Smoke Signals (1998)
10/10
Yeah, what is the deal with John Wayne's teeth?
15 February 2007
For years, Hollywood movies portrayed Indians as bloodthirsty savages who deserved the genocide that the white people committed against them. Then, there was the "Little Big Man" and "Dances with Wolves" mold: going a little overboard on portraying them as virtuous, even if they showed what the white people did to them. With "Smoke Signals", Native Americans finally got to speak for themselves on the silver screen. The movie portrays young Victor Joseph (Adam Beach) traveling to Phoenix to retrieve the ashes of his deadbeat father (Gary Farmer). He has to travel with Thomas-Builds-The-Fire (Evan Adams), with whom he has never been particularly friendly, but they realize their friendship along the way.

Overall, this movie is like a kick in the groin to the John Wayne mold (the Duke even becomes the butt of jokes in one scene).
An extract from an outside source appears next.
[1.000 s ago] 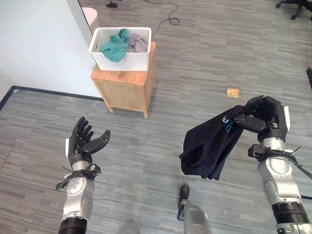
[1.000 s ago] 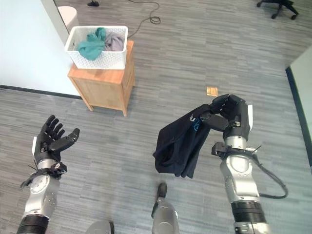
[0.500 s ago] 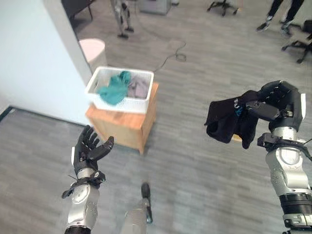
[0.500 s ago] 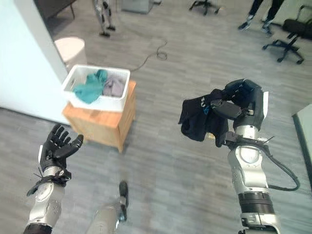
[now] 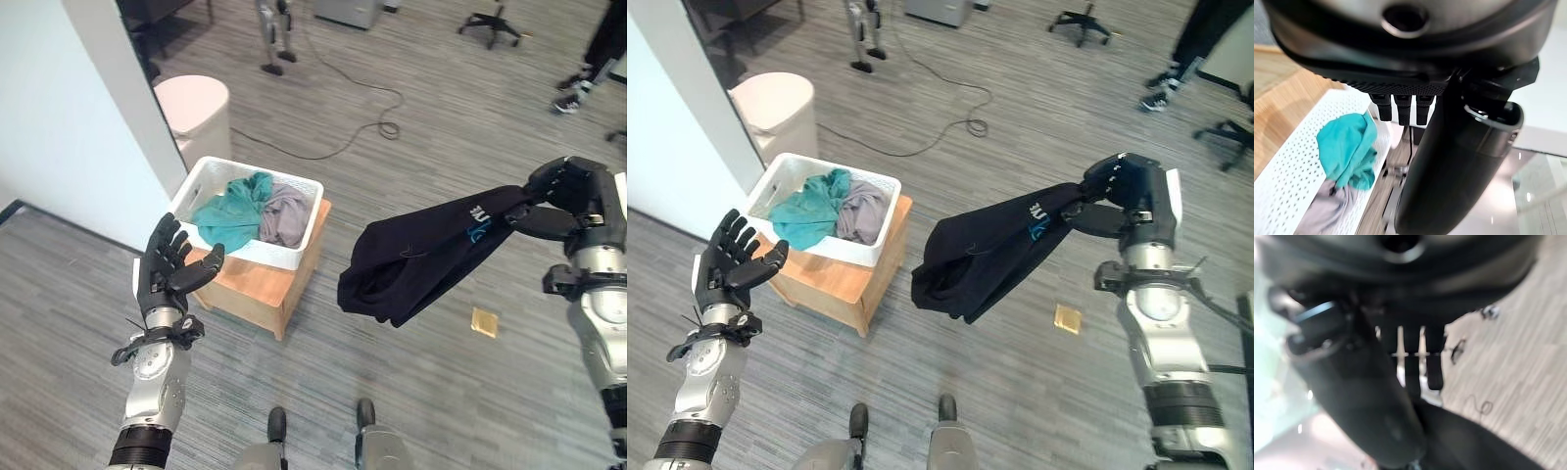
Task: Pick up bed clothes into laundry basket.
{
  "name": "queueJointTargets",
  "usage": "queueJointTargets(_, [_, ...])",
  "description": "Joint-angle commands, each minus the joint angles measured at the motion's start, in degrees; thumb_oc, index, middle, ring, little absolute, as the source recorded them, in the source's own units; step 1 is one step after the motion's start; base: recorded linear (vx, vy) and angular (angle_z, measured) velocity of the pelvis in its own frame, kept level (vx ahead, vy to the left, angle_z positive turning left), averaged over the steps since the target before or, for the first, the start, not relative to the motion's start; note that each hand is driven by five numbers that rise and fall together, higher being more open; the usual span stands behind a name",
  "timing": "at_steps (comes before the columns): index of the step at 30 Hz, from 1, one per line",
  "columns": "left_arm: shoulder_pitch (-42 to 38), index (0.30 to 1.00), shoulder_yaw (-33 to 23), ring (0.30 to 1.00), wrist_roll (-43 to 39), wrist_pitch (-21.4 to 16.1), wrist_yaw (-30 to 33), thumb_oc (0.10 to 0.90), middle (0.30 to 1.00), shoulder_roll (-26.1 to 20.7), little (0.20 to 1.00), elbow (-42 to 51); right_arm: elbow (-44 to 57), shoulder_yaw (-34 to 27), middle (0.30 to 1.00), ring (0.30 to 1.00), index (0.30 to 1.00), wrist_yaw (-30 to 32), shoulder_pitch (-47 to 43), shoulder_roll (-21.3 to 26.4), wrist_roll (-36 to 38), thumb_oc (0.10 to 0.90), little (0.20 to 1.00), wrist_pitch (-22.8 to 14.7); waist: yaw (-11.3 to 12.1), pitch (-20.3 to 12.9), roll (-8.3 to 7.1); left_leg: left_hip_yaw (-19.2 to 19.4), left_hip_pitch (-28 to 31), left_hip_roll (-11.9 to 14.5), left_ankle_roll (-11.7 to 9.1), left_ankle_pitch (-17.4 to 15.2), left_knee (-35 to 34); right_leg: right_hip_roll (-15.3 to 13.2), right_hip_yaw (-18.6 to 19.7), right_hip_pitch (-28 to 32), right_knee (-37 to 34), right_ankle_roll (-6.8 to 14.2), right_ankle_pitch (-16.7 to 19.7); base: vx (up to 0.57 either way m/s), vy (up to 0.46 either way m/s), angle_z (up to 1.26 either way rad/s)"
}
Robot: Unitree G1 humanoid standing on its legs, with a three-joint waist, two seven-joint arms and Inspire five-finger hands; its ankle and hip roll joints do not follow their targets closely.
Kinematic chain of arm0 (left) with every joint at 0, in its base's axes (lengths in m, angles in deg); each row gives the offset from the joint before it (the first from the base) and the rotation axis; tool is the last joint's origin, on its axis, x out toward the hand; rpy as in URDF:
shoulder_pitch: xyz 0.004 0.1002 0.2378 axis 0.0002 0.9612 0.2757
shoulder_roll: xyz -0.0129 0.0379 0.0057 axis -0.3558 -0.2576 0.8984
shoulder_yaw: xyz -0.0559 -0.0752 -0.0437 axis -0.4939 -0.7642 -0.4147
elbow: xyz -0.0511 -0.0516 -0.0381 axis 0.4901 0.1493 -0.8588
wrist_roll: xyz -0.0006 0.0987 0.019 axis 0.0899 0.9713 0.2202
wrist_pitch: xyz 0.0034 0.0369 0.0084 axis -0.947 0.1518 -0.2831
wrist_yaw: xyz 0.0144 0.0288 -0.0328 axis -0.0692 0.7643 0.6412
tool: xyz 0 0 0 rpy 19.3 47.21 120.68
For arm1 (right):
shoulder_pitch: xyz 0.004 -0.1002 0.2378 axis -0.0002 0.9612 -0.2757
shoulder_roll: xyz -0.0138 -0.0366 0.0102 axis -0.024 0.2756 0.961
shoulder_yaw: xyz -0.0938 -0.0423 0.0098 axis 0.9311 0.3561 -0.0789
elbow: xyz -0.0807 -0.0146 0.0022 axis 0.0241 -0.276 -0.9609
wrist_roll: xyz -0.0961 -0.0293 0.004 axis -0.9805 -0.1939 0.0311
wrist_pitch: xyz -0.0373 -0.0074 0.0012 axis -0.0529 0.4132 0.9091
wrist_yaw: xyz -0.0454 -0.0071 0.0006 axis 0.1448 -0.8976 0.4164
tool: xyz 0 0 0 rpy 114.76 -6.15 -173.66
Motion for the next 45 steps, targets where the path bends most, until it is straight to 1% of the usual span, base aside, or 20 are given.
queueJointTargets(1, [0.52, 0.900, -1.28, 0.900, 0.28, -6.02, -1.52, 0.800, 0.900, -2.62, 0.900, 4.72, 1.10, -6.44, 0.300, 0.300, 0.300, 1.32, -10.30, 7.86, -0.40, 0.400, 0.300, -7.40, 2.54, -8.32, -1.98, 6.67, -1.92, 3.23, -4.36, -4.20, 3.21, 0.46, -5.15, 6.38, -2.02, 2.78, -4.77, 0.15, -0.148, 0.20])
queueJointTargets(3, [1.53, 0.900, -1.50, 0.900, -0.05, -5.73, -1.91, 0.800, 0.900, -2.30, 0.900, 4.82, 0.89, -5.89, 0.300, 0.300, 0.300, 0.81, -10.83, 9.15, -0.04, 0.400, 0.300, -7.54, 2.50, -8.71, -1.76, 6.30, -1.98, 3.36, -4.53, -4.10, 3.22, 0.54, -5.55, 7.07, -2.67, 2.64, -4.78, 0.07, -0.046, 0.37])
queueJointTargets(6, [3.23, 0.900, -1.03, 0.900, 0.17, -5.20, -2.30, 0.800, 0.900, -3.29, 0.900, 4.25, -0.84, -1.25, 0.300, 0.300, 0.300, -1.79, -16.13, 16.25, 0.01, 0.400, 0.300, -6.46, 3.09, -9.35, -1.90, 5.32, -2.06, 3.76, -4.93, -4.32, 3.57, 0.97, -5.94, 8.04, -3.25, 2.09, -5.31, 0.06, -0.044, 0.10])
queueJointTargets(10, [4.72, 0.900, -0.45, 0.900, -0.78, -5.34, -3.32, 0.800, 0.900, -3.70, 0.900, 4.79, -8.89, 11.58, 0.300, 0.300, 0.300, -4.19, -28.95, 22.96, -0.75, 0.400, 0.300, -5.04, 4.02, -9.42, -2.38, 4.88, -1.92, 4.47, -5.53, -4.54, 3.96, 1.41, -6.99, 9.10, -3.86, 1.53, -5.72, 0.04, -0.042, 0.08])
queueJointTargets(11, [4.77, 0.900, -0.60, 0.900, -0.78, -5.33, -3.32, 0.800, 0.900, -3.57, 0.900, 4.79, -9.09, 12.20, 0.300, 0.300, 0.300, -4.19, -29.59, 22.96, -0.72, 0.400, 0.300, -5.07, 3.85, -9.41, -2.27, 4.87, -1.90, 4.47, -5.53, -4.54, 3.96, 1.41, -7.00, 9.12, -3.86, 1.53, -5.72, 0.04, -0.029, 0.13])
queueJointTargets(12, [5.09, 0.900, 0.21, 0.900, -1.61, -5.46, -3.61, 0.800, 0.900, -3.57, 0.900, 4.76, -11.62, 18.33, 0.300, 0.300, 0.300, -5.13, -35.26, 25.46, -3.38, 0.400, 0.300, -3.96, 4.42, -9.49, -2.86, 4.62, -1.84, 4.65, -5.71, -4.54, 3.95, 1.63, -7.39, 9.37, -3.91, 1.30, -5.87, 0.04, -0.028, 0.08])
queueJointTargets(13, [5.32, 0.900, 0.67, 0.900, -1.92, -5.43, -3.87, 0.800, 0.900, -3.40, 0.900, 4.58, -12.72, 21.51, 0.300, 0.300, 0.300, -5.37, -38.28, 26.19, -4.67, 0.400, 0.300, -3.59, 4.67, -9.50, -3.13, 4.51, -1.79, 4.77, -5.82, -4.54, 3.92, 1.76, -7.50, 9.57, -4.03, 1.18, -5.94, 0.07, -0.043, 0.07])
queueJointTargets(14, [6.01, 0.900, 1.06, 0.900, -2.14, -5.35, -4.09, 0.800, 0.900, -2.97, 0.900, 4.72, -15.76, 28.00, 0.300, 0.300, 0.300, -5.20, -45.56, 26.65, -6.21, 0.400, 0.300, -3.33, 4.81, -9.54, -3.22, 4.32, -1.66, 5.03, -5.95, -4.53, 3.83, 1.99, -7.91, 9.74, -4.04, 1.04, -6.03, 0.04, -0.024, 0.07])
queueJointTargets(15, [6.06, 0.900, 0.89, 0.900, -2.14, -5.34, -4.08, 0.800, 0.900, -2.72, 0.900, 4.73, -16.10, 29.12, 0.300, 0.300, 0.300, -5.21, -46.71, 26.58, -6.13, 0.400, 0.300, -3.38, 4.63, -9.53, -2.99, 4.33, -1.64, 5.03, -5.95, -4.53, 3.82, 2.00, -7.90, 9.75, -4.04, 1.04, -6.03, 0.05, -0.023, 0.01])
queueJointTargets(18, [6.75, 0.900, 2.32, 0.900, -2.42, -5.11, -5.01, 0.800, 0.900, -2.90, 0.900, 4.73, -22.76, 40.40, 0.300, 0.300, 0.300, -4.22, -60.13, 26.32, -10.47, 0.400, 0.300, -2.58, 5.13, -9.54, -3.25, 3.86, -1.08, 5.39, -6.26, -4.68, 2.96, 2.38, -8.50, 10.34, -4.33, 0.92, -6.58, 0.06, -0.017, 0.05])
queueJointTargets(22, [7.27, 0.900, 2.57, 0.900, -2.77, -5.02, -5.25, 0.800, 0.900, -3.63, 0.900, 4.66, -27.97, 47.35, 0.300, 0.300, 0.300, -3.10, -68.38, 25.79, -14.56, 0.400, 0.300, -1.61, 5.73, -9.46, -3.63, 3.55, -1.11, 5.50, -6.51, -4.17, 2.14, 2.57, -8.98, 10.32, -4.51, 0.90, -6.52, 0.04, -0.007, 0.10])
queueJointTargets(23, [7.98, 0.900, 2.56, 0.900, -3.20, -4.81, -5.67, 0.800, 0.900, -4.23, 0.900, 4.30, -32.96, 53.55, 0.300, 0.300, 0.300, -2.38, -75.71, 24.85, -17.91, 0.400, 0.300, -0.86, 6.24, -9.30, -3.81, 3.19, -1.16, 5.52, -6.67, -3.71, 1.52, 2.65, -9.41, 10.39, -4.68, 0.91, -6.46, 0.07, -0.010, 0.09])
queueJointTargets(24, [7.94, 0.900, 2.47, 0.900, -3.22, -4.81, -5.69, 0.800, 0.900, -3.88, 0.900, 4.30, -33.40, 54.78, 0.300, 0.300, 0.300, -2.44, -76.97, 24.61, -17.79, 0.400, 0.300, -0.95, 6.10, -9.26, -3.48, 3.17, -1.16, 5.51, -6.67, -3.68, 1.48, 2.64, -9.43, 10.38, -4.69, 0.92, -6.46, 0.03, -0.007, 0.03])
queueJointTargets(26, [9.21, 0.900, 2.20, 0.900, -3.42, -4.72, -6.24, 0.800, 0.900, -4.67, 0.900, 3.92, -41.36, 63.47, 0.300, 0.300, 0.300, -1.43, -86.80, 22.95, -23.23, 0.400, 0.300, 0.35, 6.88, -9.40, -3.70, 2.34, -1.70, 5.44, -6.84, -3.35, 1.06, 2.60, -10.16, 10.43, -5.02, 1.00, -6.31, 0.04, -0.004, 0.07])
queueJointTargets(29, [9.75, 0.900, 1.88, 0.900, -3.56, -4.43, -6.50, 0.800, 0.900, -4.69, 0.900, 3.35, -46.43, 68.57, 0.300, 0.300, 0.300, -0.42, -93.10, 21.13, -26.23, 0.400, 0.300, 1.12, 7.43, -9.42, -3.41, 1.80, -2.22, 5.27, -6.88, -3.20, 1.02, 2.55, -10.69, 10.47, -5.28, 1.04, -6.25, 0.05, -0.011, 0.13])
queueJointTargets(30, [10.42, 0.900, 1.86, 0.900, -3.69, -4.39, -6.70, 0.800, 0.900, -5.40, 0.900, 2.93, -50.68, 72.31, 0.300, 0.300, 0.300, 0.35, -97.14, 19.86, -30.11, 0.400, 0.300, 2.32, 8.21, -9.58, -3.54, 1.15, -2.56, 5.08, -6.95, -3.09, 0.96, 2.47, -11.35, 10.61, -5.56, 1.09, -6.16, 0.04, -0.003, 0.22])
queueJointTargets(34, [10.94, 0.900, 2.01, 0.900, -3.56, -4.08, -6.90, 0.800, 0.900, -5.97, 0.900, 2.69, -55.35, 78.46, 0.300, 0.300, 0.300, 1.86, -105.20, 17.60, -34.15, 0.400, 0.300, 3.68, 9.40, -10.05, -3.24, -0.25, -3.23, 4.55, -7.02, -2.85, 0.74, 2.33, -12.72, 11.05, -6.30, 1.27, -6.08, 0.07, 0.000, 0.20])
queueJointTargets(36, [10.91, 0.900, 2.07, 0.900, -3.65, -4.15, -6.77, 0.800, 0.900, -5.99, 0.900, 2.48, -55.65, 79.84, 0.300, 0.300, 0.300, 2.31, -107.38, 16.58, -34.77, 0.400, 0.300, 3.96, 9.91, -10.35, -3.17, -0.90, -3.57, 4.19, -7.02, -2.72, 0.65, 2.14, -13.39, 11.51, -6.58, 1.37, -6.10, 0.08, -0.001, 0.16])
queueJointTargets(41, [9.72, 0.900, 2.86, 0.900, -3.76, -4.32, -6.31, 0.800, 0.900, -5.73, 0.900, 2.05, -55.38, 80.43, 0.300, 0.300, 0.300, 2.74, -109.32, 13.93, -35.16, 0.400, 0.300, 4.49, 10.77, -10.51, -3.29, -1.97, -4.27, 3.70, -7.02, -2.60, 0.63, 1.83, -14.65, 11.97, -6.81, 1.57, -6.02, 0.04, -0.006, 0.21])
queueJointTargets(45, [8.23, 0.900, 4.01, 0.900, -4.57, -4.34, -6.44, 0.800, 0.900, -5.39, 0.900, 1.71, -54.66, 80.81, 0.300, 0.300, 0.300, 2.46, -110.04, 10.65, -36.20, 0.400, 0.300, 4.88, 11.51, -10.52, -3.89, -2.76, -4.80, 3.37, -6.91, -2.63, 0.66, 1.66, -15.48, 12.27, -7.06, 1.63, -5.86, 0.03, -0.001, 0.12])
Around the time that I saw this movie, I read Sherman Alexie's novel "Indian Killer"; it had the same sort of humor that this movie has. Strange that even after the indigenous people see their land stolen and most of their people exterminated, they can still laugh, but they can.

More than anything, it's just great that the Indians are finally getting their say in movies. Also starring Irene Bedard, John Trudell (happy birthday, John!) and Tom Skerritt.